Among the entries below, count the lines holding the string "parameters". Respond with the number alone.

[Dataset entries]
○ ○ ○ ○
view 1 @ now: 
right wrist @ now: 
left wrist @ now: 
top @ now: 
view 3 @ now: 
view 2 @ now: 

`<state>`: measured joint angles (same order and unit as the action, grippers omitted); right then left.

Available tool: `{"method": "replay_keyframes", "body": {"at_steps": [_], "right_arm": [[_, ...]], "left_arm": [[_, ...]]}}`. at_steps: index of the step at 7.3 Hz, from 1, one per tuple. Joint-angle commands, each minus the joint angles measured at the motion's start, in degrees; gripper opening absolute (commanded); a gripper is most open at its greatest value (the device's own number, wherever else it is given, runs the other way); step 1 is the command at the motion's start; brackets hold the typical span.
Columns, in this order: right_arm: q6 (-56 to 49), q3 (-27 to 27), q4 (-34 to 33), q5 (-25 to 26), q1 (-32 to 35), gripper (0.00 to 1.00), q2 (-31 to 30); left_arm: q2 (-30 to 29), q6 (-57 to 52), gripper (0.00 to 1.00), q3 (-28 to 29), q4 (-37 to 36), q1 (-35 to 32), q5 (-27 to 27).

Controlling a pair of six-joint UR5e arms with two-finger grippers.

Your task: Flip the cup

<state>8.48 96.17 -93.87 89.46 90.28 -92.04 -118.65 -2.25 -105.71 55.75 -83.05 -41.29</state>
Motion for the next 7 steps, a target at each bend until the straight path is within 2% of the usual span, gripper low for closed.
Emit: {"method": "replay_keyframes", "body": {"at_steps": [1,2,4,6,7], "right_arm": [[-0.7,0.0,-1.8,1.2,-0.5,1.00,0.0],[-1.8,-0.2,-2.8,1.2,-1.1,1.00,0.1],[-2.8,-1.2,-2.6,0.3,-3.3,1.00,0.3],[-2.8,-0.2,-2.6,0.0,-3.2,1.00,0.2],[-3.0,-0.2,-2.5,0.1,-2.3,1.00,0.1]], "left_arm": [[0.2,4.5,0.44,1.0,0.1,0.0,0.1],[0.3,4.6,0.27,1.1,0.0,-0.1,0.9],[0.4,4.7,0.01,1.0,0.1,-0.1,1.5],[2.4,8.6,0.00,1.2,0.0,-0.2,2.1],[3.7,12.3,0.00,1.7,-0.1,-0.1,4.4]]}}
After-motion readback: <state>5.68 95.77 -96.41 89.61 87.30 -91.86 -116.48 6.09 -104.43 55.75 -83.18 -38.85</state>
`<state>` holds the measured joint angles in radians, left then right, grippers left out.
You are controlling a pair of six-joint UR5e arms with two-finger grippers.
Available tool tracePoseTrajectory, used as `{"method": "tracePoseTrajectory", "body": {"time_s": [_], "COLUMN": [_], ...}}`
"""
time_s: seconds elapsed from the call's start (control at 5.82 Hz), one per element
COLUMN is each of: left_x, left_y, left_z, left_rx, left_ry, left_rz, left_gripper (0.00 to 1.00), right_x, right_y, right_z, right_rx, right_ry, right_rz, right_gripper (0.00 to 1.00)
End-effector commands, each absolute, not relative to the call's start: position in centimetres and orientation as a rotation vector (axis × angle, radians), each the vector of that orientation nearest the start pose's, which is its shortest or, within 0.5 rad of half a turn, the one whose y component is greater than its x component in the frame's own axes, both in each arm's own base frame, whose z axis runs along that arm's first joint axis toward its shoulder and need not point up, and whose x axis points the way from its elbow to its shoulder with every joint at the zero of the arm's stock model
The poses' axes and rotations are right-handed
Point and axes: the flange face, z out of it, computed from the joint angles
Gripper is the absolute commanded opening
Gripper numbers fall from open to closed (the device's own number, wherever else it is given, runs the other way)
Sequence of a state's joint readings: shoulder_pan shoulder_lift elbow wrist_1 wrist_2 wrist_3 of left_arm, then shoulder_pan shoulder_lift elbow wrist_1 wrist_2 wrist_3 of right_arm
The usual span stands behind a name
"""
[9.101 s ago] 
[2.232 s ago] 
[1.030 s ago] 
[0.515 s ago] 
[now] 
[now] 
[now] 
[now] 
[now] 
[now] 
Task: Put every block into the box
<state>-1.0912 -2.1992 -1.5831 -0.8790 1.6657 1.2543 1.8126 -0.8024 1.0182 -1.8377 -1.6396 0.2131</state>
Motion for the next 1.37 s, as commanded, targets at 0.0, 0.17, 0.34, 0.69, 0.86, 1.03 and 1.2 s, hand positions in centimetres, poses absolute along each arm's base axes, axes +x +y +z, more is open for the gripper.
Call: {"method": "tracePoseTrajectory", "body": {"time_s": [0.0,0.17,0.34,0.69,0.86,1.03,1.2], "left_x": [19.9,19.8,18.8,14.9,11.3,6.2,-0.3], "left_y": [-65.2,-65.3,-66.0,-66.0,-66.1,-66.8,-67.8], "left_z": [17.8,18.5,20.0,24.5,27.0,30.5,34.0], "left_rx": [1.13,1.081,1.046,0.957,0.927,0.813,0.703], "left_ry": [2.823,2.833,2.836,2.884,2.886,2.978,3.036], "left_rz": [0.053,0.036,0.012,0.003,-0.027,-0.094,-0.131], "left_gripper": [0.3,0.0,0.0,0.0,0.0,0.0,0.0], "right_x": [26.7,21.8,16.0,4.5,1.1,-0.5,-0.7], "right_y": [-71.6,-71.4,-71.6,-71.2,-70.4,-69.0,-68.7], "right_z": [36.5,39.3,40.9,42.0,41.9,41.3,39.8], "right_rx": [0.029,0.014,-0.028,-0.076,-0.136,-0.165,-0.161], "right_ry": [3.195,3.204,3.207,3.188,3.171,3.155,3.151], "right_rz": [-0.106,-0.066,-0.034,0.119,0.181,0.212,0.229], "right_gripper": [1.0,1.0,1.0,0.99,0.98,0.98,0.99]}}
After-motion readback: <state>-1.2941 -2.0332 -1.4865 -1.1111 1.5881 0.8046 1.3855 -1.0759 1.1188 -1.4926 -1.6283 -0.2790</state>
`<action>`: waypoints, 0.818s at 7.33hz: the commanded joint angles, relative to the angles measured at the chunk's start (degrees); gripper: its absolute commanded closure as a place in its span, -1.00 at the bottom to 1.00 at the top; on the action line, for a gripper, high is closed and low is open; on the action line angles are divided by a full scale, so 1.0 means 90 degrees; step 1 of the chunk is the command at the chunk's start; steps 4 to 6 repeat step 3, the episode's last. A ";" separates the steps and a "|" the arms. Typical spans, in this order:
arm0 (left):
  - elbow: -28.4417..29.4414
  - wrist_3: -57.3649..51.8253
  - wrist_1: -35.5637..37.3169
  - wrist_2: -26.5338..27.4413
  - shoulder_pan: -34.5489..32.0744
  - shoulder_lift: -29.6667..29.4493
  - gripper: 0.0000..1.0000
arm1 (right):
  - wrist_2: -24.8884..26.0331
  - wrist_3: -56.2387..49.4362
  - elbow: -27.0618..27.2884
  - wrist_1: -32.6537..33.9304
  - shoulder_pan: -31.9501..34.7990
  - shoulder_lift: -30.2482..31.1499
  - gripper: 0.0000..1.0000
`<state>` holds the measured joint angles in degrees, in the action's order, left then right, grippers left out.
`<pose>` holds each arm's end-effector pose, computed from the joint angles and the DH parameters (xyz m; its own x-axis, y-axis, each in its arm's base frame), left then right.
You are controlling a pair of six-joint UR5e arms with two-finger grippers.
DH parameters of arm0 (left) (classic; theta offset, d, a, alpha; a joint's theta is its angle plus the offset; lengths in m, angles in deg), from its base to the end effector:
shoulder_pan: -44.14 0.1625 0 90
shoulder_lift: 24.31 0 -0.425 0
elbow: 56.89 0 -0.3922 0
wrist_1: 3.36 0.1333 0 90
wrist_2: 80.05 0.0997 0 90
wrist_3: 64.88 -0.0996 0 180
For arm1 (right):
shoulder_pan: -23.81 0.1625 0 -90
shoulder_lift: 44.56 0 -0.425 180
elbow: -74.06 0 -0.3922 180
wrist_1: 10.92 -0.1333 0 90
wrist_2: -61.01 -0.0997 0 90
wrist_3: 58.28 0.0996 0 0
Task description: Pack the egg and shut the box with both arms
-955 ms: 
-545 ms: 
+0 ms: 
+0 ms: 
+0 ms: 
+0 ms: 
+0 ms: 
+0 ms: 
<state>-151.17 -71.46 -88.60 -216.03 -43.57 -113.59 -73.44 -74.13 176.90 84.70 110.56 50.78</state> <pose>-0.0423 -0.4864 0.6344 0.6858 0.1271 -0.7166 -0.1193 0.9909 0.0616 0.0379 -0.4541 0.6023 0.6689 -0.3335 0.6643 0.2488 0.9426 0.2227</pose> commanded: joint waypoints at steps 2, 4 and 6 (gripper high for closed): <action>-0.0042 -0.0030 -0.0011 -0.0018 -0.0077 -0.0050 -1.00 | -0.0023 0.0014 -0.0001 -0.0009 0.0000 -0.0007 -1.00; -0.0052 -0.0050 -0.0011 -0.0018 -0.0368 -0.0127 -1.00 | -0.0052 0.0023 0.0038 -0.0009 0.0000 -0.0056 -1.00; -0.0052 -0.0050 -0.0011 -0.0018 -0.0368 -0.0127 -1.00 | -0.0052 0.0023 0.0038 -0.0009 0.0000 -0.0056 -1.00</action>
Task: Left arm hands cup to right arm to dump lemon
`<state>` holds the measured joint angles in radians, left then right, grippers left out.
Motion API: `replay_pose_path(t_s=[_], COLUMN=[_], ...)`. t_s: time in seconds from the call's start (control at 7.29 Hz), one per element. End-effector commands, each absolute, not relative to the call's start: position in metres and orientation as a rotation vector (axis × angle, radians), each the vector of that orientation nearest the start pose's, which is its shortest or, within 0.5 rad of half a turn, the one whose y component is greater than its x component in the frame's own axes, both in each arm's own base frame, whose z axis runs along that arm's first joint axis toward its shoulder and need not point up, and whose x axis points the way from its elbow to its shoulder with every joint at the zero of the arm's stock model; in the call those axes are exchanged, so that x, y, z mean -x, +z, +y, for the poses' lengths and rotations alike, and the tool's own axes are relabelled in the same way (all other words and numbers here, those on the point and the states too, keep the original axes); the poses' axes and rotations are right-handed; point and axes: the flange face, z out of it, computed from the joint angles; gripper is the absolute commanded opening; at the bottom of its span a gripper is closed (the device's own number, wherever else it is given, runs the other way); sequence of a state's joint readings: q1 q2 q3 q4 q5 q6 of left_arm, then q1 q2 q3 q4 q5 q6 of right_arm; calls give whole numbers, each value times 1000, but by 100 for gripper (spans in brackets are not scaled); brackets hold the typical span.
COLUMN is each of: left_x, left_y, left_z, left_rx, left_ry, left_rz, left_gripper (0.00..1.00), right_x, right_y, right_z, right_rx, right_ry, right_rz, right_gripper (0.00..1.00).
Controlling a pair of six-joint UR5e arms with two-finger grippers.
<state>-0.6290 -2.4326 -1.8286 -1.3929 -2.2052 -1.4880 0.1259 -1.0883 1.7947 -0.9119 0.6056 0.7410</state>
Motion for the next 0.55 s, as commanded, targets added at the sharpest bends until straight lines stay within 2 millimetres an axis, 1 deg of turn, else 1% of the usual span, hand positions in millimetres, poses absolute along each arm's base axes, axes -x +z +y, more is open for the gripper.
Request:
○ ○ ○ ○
• _Exercise result_:
2